● **Work required**: Everything from the line holding "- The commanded" through the final line of the entries below is to be duplicated exactly, and nothing outside that span.

● **Records to use**:
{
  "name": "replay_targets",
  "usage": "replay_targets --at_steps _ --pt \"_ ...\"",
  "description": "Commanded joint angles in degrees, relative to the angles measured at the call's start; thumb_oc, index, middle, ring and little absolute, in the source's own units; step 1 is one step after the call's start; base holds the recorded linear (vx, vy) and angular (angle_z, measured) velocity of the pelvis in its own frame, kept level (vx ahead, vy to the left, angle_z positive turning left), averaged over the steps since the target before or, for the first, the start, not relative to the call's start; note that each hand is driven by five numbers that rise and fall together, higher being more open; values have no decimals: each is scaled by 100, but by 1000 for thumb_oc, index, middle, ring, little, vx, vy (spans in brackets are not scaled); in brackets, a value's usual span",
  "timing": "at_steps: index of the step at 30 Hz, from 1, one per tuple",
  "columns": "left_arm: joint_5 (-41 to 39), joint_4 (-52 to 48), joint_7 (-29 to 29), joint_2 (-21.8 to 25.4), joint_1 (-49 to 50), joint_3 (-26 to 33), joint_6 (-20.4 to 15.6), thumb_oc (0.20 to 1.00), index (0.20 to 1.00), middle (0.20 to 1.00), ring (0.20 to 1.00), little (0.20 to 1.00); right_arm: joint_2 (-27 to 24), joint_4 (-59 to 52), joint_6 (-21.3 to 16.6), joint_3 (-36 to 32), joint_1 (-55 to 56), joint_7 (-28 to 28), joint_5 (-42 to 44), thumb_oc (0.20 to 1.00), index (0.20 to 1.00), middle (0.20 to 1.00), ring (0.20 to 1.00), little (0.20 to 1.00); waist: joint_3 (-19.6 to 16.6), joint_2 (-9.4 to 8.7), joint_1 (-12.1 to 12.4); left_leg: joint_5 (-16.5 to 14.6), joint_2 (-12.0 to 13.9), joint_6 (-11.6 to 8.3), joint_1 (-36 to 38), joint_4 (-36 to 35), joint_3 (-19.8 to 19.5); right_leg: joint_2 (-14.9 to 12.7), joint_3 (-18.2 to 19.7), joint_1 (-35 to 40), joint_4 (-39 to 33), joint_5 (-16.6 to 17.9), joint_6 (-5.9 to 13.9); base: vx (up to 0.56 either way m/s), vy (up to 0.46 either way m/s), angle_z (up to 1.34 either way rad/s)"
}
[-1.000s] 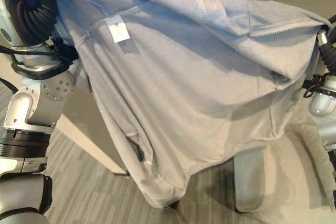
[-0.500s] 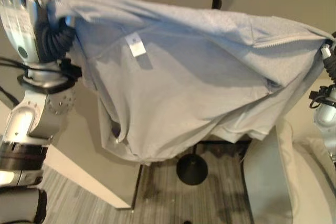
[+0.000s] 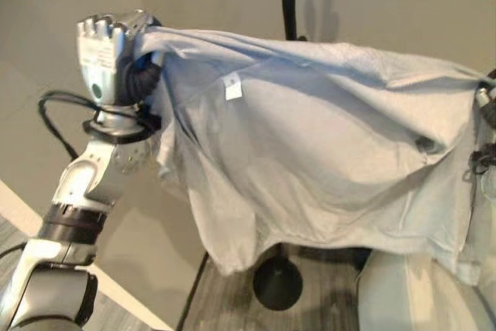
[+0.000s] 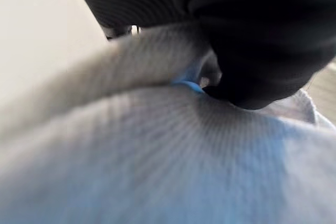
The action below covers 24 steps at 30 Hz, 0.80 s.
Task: Hang the clothes on the sofa on the clothes rack.
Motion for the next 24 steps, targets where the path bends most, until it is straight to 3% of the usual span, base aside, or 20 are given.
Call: replay_targets --at_steps 1,8,10,11,14,17,18,19,21,23,24 --pt "-447 902 -213 441 -663 -266 259 200 200 200 200 200 -514 363 -59 41 -545 86 555 200 200 200 200 200 -331 76 -123 -45 151 -194 28 -63 133 -107 243 338 -104 -218 235 148 -104 4" --pt "-512 1822 -510 933 -1260 -1051 363 200 200 200 200 200 -795 1012 -213 897 -1254 394 811 200 200 200 200 200 -292 72 -114 -123 417 -445 87 185 102 -43 141 530 -93 -396 124 107 -75 0" --pt "-515 1951 -543 1019 -1401 -1176 364 200 200 200 200 200 -906 1152 -244 1038 -1417 424 853 200 200 200 200 200 -197 47 -128 -208 418 -503 -62 655 133 -69 91 585 -55 -414 105 50 -60 12" --pt "-539 2017 -570 1098 -1539 -1272 398 200 200 200 200 200 -1036 1212 -290 1137 -1587 446 910 200 200 200 200 200 -53 4 -100 -42 365 -542 -342 1283 98 -92 101 645 17 -416 83 9 -44 5" --pt "-558 2073 -573 1108 -1615 -1376 372 200 200 200 200 200 -1068 1376 -311 1292 -1729 446 961 200 200 200 200 200 39 -13 -101 55 347 -515 -563 1774 133 -123 68 697 54 -450 76 32 -5 8" --pt "-551 2107 -569 1093 -1711 -1444 417 200 200 200 200 200 -1179 1521 -269 1466 -1928 517 995 200 200 200 200 200 124 -21 -80 -82 267 -357 -841 1475 345 -253 -15 755 76 -521 118 66 58 14" --pt "-546 2117 -612 1132 -1707 -1430 448 200 200 200 200 200 -1177 1657 -243 1580 -2034 550 984 200 200 200 200 200 149 44 5 227 62 -296 -1079 870 342 -181 31 782 34 -532 113 102 75 13" --pt "-548 2117 -614 1134 -1699 -1417 450 200 200 200 200 200 -1177 1675 -248 1613 -2069 547 988 200 200 200 200 200 138 42 2 275 59 -292 -1052 789 349 -193 36 772 33 -535 115 109 94 9" --pt "-592 2151 -612 1143 -1583 -1305 456 200 200 200 200 200 -1148 1899 -224 1805 -2196 556 969 200 200 200 200 200 179 117 102 605 -201 -242 -1373 49 302 -71 143 839 29 -635 103 94 61 1" --pt "-612 2173 -618 1139 -1517 -1246 454 200 200 200 200 200 -1196 2026 -212 1968 -2345 574 949 200 200 200 200 200 212 166 134 714 -311 -269 -1539 -104 286 -31 234 888 91 -715 84 135 89 -13" --pt "-656 2203 -724 1040 -1378 -1192 414 200 200 200 200 200 -1044 2268 -60 2157 -2475 662 880 200 200 200 200 200 82 301 160 843 -369 -282 -1392 -110 379 66 274 1013 129 -836 59 169 119 -33"
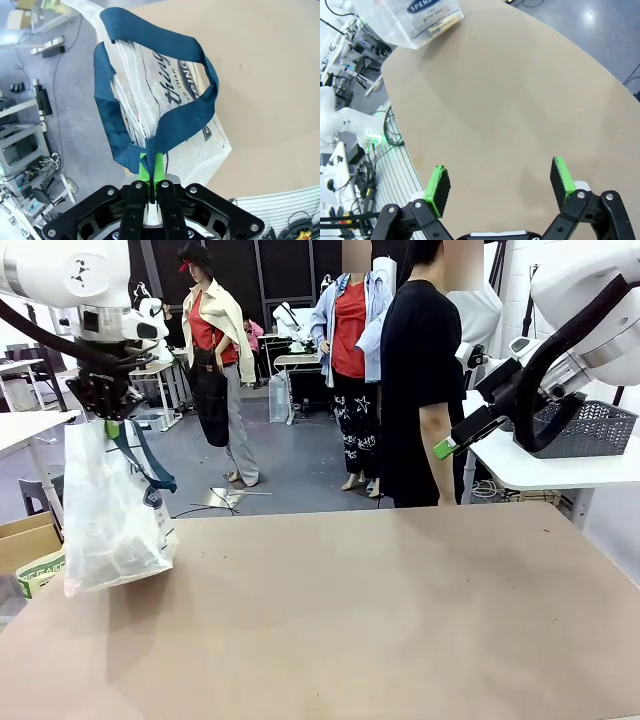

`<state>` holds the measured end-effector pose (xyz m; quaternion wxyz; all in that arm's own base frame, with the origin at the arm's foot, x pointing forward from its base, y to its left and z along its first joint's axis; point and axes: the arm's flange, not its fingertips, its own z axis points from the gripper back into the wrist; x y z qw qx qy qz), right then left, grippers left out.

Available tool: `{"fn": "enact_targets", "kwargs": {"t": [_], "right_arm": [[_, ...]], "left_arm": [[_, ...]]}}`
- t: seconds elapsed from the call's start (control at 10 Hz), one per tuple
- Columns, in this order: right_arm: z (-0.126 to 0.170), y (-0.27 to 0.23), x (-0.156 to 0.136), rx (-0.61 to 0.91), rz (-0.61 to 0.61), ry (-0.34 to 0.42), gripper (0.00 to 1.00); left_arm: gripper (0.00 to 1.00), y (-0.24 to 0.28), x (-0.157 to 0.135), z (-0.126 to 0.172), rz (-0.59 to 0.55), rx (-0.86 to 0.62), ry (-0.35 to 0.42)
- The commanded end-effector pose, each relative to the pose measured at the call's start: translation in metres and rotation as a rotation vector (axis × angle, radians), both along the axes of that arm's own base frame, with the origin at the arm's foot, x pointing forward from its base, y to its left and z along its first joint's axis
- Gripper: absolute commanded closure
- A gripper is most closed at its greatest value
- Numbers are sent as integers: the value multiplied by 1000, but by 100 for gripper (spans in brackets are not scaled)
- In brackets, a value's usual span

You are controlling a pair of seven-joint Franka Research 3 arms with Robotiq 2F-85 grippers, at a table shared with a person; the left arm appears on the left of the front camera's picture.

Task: Transfer purchased items from the store into the shopping bag.
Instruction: Move the Reusable shopping bag to the right side of the table.

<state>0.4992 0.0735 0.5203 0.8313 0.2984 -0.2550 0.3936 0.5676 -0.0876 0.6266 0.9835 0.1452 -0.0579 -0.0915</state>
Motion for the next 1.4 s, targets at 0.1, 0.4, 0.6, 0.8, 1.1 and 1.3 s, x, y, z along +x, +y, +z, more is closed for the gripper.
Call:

● **Exercise output**:
- The commanded end-effector pose, each relative to the pose measured at the call's start: translation in metres and rotation as a rotation vector (axis × angle, radians), both along the axes of that arm's own base frame, with the origin at the arm's foot, x pointing forward from its base, y to its left and z along its first joint's axis
- Gripper: absolute commanded closure
- A gripper is most closed at its greatest value
- Numbers are sent as integers: the value multiplied by 1000, but by 100 for gripper (spans in brackets are not scaled)
- In brackets, a value's usual span

You are controlling a pair of seven-joint Franka Research 3 arms with Robotiq 2F-85 grippers, at a table shared with a person; the left arm appears on the left of the front camera's picture.

Task: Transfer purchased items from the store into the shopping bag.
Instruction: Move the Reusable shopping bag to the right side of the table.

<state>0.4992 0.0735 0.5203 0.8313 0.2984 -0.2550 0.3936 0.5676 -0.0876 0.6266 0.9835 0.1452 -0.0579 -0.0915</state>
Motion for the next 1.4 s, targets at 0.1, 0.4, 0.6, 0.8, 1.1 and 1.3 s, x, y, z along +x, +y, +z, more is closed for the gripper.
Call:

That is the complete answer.